Member of the Rhode Island Senate from the 32nd district
- In office January 2007 – January 2015
- Preceded by: Stephen Alves
- Succeeded by: Cynthia Armour Coyne

Member of the Rhode Island Senate from the 9th district
- In office January 2003 – January 2007
- Preceded by: Charles Walton
- Succeeded by: Stephen Alves

Member of the Rhode Island Senate from the 44th district
- In office January 1995 – January 2003
- Preceded by: Peter Bouchard
- Succeeded by: District abolished

Personal details
- Born: April 21, 1941 Medford, Massachusetts, U.S.
- Died: March 8, 2017 (aged 75)
- Party: Republican
- Education: University of Massachusetts Amherst (BA)

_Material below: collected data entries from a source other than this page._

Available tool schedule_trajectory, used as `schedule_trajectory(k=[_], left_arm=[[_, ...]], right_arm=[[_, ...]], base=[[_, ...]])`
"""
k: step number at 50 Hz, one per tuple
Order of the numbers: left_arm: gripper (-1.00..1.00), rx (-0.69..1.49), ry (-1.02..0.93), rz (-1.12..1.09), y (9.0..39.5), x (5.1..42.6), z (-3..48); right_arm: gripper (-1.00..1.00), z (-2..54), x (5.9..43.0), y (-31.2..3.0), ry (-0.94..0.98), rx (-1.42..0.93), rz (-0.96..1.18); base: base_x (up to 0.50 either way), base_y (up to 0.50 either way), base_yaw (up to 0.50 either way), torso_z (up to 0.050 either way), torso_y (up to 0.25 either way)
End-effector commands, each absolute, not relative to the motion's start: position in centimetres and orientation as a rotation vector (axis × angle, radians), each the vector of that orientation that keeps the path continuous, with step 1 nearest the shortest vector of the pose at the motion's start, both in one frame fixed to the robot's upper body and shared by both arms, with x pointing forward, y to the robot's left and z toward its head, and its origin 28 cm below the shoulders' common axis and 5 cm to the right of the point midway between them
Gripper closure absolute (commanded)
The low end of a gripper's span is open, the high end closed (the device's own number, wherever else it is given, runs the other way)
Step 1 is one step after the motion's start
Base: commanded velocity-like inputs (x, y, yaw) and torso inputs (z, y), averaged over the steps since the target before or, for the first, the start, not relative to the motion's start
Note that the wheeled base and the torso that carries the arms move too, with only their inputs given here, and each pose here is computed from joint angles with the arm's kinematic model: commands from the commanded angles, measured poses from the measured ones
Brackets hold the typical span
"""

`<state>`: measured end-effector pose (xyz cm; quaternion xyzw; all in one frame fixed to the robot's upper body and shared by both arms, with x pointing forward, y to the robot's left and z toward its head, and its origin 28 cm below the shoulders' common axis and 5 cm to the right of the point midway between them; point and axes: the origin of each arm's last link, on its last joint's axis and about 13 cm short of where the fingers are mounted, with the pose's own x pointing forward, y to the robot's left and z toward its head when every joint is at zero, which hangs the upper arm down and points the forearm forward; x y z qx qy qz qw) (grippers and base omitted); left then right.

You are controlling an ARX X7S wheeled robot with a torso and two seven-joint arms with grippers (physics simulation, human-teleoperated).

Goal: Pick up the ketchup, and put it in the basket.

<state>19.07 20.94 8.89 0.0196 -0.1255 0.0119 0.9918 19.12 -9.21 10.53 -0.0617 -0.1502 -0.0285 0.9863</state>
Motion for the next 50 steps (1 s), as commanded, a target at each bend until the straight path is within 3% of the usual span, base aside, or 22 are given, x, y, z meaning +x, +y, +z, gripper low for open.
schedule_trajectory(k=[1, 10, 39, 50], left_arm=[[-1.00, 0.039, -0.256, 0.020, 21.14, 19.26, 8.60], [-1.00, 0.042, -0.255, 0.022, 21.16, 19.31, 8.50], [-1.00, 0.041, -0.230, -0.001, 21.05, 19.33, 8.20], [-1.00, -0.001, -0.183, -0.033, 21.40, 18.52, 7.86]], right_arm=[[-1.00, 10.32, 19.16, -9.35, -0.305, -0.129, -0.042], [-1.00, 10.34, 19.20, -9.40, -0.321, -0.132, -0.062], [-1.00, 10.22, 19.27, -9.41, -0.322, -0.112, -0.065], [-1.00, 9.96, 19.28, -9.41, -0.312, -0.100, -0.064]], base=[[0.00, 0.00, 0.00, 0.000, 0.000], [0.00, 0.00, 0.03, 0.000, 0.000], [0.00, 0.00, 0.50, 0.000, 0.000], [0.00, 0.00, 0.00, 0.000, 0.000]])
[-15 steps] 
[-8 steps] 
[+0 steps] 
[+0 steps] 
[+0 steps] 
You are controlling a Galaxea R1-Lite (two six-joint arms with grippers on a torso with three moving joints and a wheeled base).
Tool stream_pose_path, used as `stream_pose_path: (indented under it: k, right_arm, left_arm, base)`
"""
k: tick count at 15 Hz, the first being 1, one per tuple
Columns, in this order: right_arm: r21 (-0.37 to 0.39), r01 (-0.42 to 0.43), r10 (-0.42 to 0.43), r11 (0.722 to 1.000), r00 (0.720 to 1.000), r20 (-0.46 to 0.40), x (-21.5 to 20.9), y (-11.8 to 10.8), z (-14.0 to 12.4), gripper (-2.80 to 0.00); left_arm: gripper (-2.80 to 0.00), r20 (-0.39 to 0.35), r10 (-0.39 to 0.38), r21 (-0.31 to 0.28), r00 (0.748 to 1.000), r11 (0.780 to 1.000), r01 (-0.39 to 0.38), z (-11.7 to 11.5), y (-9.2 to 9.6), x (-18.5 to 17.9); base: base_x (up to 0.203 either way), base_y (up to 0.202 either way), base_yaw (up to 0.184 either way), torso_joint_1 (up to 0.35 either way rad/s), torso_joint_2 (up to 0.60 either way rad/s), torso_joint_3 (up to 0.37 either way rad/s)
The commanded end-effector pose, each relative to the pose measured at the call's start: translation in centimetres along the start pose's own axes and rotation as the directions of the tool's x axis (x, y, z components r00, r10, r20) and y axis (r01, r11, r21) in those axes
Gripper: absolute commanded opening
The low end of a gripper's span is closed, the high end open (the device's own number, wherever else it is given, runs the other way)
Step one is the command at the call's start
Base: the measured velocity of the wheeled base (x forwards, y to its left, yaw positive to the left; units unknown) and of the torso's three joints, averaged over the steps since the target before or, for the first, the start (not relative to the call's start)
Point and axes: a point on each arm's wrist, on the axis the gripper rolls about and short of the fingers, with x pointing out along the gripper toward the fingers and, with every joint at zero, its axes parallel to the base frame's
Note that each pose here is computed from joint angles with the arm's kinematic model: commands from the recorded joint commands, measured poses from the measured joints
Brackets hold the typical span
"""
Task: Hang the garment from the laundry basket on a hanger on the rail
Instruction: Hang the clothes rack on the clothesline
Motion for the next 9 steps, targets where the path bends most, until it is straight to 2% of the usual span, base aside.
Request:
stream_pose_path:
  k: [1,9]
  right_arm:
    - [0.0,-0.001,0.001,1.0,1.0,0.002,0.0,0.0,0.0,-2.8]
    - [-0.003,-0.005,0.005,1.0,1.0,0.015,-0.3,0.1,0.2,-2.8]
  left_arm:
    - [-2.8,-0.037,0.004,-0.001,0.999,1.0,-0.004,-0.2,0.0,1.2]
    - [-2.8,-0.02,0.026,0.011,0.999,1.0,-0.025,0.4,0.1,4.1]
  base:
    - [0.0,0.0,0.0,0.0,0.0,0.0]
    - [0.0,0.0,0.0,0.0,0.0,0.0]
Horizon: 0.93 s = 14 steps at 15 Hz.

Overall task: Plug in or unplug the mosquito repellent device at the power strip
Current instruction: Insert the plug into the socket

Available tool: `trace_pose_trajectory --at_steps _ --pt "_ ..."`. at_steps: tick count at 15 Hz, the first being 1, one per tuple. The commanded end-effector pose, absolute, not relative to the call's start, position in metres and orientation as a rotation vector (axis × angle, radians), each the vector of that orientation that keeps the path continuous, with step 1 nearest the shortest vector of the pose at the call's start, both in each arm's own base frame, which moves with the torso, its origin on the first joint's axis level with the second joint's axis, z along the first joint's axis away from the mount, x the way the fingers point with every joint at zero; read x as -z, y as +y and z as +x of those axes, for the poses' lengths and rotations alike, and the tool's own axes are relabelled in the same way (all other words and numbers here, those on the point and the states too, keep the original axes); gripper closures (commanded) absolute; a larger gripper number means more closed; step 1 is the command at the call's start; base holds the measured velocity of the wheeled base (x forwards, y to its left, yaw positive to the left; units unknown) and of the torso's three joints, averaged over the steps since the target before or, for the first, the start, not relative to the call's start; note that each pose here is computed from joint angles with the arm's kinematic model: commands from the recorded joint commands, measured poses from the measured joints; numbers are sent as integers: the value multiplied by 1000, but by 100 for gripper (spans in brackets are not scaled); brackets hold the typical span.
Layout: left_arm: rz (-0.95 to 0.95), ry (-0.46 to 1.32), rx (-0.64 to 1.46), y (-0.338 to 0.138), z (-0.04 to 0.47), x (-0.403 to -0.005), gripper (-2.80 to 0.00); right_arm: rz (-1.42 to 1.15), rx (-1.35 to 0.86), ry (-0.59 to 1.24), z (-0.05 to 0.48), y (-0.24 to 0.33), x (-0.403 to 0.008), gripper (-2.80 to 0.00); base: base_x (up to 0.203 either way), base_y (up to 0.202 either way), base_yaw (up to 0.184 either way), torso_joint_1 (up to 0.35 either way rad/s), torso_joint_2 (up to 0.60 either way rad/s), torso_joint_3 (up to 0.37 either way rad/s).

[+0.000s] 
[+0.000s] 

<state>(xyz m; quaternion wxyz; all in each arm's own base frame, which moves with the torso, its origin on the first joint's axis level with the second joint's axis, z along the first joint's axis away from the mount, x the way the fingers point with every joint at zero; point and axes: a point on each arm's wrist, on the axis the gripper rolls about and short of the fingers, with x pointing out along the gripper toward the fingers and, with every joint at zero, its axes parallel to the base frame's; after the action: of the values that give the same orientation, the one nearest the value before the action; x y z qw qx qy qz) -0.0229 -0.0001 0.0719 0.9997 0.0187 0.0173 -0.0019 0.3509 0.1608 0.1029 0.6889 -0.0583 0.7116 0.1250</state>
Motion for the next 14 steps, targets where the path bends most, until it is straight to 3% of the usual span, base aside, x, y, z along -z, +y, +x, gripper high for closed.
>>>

= David Bates (Rhode Island politician) =

American politician (1941–2017)

David E. Bates (born April 21, 1941 – March 8, 2017) was an American politician and a Republican member of the Rhode Island Senate representing District 32 since January 2007. Bates served consecutively from January 1993 until January 2007 in the District 9 and District 44 seats.

==Education==
Bates earned his BA degree from the University of Massachusetts Amherst.

==Elections==
- 2012 Bates was unopposed for both the September 11, 2012 Republican Primary and the November 6, 2012 General election, winning with 9,926 votes.
- 1992 Initially in District 44, Bates won the September 15, 1992 Republican Primary and won the November 3, 1992 General election with 5,657 votes (56.3%) against Democratic nominee Peter Orlando.
- 1994 Bates was unopposed for both the September 13, 1994 Republican Primary and the November 8, 1994 General election, winning with 6,507 votes.
- 1996 Bates was unopposed for the September 10, 1996 Republican Primary, winning with 464 votes, and won the November 5, 1996 General election with 4,475 votes (73.6%) against Cool Moose Party candidate Matthew Piccerelli.
- 1998 Bates was unopposed for both the September 15, 1998 Republican Primary and the November 3, 1998 General election, winning with 5,617 votes.
- 2000 Bates was unopposed for both the September 12, 2000 Republican Primary and the November 7, 2000 General election, winning with 7,263 votes.
- 2002 Redistricted to District 9, and with incumbent Democratic Senator Charles Walton redistricted to District 2, Bates was unopposed for both the September 10, 2002 Republican Primary, winning with 1,161 votes, and the November 5, 2002 General election, winning with 7,791 votes.
- 2004 Bates was unopposed for the September 14, 2004 Republican Primary and won the November 2, 2004 General election with 7,025 votes (55.4%) against Democratic nominee E. Jenny Flanagan.
- 2006 Redistricted to District 32, and with incumbent Senator Stephen Alves redistricted to District 9, Bates and returning 2004 Democratic challenger E. Jenny Flanagan were both unopposed for their September 12, 2006 primaries, setting up a rematch; Bates won the November 7, 2006 General election with 6,004 votes (50.7%) against Flanagan.
- 2008 Bates was unopposed for the September 9, 2008 Republican Primary and won the November 4, 2008 General election with 6,989 votes (51.3%) against Democratic nominee Lawrence Signore.
- 2010 Bates was unopposed for the September 23, 2010 Republican Primary, winning with 584 votes, and won the November 2, 2010 General election with 5,930 votes (53.6%) against Democratic nominee Jim Hasenfus.